386631 In-Situ and Ex-Situ Upgrade of Pyrolysis Vapors from Beetle-Killed Trees

Monday, November 17, 2014: 3:40 PM
International B (Marriott Marquis Atlanta)
Guanqun Luo and Fernando Resende, School of Environmental and Forest Sciences, University of Washington, Seattle, WA

In the western United States, around 42 million acres of conifer forests have been infested by bark beetles since 1996 and this number is expected to increase in the near future. This high level of tree mortality caused by bark beetle epidemic has already negatively impacted public benefits from forests; therefore, beetle-killed trees should be properly disposed of. However, some undesirable properties (e.g. bluish discoloration and cracking) of beetle-killed trees limit their applications for solid wood and wood panel manufacturing.
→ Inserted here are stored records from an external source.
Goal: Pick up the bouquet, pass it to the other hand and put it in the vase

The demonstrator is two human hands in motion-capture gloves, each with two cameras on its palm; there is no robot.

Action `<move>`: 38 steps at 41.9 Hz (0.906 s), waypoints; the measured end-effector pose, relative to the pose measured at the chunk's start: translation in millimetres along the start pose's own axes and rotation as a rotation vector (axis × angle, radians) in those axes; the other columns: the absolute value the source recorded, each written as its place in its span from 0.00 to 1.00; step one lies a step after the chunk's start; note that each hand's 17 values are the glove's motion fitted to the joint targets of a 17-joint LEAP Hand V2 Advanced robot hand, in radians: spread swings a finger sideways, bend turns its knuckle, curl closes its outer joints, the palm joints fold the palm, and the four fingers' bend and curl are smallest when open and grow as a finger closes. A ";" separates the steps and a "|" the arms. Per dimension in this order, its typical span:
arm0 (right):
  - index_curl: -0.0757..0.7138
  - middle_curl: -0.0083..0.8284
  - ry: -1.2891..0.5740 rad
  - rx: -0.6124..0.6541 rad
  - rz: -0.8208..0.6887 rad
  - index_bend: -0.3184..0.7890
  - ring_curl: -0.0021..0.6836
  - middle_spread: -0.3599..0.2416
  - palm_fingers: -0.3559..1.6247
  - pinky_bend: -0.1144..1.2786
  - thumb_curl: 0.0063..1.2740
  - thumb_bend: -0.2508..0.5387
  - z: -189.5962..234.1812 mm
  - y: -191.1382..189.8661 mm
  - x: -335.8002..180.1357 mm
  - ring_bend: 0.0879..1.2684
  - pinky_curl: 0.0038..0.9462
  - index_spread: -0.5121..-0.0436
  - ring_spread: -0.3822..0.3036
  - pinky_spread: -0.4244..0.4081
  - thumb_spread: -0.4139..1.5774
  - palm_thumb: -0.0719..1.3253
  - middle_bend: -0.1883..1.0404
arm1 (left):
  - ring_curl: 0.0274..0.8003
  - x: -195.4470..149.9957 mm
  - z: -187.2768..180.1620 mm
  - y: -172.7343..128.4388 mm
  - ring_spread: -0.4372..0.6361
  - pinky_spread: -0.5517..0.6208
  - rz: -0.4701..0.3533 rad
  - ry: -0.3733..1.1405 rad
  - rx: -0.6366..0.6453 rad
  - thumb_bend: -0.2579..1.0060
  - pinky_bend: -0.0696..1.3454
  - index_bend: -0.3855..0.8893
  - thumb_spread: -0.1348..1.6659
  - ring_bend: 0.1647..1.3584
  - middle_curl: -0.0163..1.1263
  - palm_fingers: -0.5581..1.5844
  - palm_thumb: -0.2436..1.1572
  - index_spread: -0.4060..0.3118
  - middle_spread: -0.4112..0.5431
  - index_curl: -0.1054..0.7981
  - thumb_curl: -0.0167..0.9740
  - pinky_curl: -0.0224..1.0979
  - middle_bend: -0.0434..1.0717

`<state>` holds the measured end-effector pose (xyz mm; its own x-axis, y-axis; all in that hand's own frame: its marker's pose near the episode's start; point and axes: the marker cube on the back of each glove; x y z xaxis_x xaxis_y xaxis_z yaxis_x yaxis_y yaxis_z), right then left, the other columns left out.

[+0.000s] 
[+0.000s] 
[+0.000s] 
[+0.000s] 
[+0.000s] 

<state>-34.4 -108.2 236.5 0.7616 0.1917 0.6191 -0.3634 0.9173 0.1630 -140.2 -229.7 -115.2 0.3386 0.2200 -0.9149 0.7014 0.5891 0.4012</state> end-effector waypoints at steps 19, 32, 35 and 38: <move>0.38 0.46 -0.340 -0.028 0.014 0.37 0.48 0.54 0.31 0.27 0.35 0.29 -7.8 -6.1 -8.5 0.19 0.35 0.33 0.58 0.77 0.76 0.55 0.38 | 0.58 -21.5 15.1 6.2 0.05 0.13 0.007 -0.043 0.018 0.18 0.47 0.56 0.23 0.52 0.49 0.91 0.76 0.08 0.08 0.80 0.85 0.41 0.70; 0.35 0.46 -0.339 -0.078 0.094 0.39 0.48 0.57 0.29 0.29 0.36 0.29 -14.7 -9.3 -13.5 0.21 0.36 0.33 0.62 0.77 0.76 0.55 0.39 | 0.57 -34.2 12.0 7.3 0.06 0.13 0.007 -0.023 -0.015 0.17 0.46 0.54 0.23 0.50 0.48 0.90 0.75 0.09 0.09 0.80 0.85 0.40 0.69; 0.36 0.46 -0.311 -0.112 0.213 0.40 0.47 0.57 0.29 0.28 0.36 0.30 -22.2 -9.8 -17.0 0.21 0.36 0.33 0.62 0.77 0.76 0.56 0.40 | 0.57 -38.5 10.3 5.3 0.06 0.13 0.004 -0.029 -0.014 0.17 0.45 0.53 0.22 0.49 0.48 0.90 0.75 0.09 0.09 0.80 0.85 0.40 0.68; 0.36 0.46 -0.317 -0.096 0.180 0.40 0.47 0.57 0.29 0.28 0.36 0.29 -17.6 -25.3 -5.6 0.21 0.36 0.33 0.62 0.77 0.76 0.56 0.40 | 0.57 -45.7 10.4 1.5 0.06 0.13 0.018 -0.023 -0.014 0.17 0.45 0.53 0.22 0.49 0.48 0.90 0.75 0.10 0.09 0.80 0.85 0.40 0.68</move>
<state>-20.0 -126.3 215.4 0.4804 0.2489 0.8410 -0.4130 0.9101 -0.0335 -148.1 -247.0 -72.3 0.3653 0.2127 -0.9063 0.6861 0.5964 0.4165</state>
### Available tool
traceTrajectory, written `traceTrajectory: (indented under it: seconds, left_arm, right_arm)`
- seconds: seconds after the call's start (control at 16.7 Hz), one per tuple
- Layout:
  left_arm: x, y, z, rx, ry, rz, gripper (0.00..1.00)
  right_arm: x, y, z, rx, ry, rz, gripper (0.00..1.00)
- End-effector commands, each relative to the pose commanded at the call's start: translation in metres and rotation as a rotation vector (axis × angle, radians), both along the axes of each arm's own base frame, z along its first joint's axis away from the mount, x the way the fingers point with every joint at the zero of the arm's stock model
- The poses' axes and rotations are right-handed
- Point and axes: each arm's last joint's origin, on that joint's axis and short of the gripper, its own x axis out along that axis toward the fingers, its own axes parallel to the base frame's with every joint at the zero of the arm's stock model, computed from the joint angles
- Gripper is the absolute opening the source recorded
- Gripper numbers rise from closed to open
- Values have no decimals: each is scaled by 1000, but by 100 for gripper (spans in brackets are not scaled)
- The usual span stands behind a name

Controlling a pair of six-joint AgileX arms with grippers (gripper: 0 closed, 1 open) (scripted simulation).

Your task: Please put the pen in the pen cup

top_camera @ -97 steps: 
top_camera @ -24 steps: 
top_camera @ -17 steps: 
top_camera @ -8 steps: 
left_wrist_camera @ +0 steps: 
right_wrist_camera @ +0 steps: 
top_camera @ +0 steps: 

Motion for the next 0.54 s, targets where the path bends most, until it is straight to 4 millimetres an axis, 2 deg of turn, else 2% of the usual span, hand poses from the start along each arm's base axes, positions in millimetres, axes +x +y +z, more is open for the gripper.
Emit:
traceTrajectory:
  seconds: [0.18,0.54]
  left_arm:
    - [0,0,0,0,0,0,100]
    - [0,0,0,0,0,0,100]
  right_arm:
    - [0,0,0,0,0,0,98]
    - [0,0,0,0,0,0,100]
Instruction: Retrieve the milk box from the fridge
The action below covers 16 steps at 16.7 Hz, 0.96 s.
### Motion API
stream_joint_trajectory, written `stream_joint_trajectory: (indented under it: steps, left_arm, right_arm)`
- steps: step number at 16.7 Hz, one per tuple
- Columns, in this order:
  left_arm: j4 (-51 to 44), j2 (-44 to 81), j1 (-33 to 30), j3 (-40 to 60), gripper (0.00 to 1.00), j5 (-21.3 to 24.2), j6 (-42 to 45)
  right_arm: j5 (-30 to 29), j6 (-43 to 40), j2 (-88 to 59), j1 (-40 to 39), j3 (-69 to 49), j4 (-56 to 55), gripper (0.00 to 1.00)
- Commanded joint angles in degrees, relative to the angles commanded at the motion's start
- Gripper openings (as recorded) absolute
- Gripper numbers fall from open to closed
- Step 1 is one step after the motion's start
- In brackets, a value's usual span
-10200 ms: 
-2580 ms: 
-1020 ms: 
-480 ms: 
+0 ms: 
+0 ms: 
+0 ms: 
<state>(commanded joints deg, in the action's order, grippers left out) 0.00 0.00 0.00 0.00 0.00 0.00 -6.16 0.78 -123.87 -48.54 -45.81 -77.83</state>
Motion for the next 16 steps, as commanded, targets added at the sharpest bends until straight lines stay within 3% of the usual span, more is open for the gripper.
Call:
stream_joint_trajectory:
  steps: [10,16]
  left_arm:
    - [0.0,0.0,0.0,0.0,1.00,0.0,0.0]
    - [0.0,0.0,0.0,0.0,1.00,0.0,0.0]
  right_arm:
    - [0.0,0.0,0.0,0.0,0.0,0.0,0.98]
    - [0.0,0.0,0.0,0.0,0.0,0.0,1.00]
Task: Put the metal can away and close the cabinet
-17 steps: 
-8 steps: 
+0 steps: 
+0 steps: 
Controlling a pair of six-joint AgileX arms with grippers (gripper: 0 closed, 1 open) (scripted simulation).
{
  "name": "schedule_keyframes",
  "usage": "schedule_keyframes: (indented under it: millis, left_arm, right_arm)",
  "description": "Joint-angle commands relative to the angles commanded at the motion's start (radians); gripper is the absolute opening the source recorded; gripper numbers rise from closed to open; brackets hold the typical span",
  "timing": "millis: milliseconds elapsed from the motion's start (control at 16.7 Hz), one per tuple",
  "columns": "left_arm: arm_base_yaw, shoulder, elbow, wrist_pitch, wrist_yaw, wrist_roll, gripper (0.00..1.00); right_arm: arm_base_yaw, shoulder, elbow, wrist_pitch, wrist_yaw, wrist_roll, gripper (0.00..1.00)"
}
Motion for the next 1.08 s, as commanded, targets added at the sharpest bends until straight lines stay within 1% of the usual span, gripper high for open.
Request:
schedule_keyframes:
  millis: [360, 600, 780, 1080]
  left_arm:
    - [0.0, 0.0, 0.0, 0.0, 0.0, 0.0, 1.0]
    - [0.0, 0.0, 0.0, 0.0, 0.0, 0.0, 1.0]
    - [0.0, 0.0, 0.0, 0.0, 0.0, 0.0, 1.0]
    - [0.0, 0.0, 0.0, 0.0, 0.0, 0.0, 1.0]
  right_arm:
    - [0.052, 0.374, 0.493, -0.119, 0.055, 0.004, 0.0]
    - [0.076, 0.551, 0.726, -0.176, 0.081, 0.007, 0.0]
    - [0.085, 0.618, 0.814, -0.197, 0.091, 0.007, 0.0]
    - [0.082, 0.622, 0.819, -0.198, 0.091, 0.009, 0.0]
Nevertheless, low moisture content and therefore high energy content make beetle-killed trees attractive feedstocks for fast pyrolysis. Our previous research showed that the decay stages of beetle-killed lodgepole pine (Pinus contorta) did not significantly affect the performance of both non-catalytic and catalytic fast pyrolysis, indicating fast pyrolysis is a promising way to convert beetle-killed trees into high-value chemicals and fuels. In the presence of HZSM-5, most oxygenated compounds were converted into aromatic hydrocarbons. Depending on the method of contact between catalyst and pyrolysis vapors, the upgrade progress can be classified into in-situ and ex-situ. In the in-situ process, the pyrolysis and upgrade take place in the same reactor, thus likely reducing the capital and operational costs. Whereas, the ex-situ process catalyzes pyrolysis vapors in a secondary reactor and allows more control over the vapor phase reactions and additional flexibility on the reactor configuration. For example, the ex-situ upgrade is more suitable for certain reactor types (e.g. auger pyrolyzer and ablative pyrolyzer) that are usually used in the mobile units to carry out pyrolysis of forest residues. Currently, there is limited understanding on the differences between these two upgrade methods. In this talk, we will report a comparison of in-situ and ex-situ upgrade processes for pyrolysis vapors derived from beetle-killed lodgepole pine. Both processes will be conducted using a micro-reactor, with the ex-situ process including a secondary catalytic reactor. Non-condensable gaseous and volatile products will be analyzed using GC/TCD and online GC/MS/FID, respectively. The effects of pyrolysis temperature, catalysis temperature, and catalyst-to-biomass ratios on the product yield and selectivity will be investigated.